Alternatively, as shown in FIG. 4, the scale 32 may be fixed to the actuator 31 and the optical sensor head 8 may be fixed to the main body of the apparatus.

Furthermore, the actuator 31 may be fixed to the main body of the apparatus, and the head portion 5 may be mounted on a slider (not shown) driven by the actuator 31.

[0023]

[Effects of the Invention] As explained above, according to the position detection and setting mechanism of the present invention, the position of the head section driven by the actuator section is detected by the detection means consisting of the scale and the optical sensor head. Therefore, the relative position or relative movement amount between the recording medium and the head section can be detected with high precision. Further, by bringing the scale and the optical sensor head into slidable and elastic contact, the position detection and setting accuracy can be further improved.

[Brief explanation of the drawing]

FIG. 1 is a plan view showing a main part of the configuration of a first embodiment of a position detection and setting mechanism of the present invention.

FIG. 2 is a longitudinal cross-sectional view showing the configuration of the optical sensor head in FIG. 1;

FIG. 3 is a plan view showing a main part of the configuration of a second embodiment of the position detection and setting mechanism of the present invention.

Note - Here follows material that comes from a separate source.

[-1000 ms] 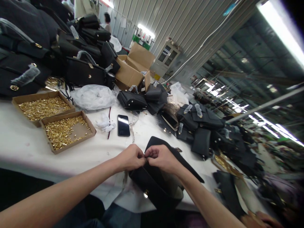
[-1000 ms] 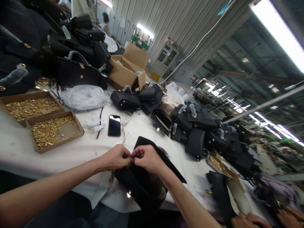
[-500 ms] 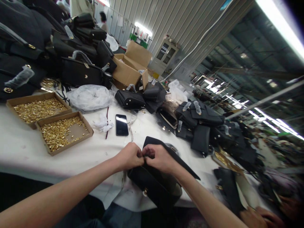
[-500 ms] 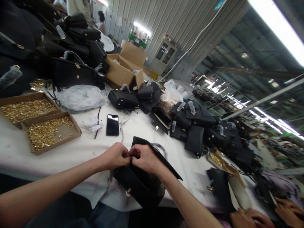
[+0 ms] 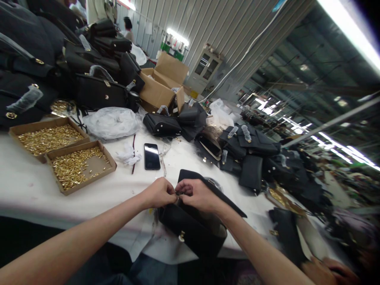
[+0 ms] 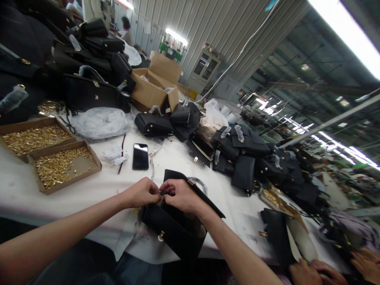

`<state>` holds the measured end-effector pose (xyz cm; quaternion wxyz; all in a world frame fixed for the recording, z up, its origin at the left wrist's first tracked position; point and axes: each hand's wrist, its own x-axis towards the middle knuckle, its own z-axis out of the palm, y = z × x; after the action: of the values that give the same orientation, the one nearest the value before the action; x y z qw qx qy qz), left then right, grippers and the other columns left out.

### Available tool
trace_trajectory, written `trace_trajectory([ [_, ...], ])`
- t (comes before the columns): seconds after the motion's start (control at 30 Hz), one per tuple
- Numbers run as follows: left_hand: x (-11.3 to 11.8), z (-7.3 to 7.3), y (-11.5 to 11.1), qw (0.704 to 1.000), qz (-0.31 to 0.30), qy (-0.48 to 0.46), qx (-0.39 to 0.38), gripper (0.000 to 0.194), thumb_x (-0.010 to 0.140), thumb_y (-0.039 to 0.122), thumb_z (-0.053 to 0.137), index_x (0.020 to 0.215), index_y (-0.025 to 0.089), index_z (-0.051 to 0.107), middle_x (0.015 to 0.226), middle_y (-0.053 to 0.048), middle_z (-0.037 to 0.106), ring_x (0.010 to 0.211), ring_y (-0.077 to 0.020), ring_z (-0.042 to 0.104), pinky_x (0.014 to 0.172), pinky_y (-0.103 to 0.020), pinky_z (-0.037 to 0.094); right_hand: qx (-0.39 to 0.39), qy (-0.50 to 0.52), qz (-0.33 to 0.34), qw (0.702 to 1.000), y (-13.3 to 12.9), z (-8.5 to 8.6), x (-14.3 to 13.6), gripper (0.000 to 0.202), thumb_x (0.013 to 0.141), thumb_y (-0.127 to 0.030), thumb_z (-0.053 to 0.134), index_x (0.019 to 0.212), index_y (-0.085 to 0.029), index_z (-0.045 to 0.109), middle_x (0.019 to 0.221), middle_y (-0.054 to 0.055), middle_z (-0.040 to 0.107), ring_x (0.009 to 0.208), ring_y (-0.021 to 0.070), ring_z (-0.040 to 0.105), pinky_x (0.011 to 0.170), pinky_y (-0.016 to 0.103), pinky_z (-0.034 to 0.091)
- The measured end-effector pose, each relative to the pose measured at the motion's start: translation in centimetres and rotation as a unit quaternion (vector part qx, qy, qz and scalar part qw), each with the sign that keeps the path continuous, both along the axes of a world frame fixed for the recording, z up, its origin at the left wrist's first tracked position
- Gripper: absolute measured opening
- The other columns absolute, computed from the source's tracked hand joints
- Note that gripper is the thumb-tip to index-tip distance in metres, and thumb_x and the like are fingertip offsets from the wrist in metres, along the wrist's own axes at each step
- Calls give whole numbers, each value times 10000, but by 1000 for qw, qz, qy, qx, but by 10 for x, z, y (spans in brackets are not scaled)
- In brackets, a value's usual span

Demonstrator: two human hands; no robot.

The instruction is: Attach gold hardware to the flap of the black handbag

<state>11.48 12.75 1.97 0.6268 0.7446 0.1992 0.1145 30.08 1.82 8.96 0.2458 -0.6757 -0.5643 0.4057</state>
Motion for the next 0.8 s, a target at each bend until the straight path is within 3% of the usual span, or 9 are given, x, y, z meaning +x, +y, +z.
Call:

FIG. 4 is a plan view showing a main part of a configuration of a modification of the second embodiment shown in FIG. 3;

[Explanation of symbols] 1 Recording medium 2,31 Actuator 5 Head part 7,32 scale 8 Optical sensor head (detection means)

Claims (2)

[Claims] 1. A recording medium for recording information, a head unit for recording/reproducing or erasing information on the recording medium, an actuator unit for controlling the relative position of the recording medium and the head unit, and a A position detection and setting mechanism equipped with a detection means for detecting a position or relative movement amount, wherein the detection means is composed of a scale for displaying the position of the head section, and an optical sensor head for optically reading the scale, and A position detection and setting mechanism, characterized in that one of the scale and the optical sensor head is fixed to an apparatus main body, and the other is fixed to a moving member on which the head section is mounted and driven by the actuator section. 2. The position detection and setting mechanism according to claim 1, wherein the scale and the optical sensor head are held in a slidably elastic contact state.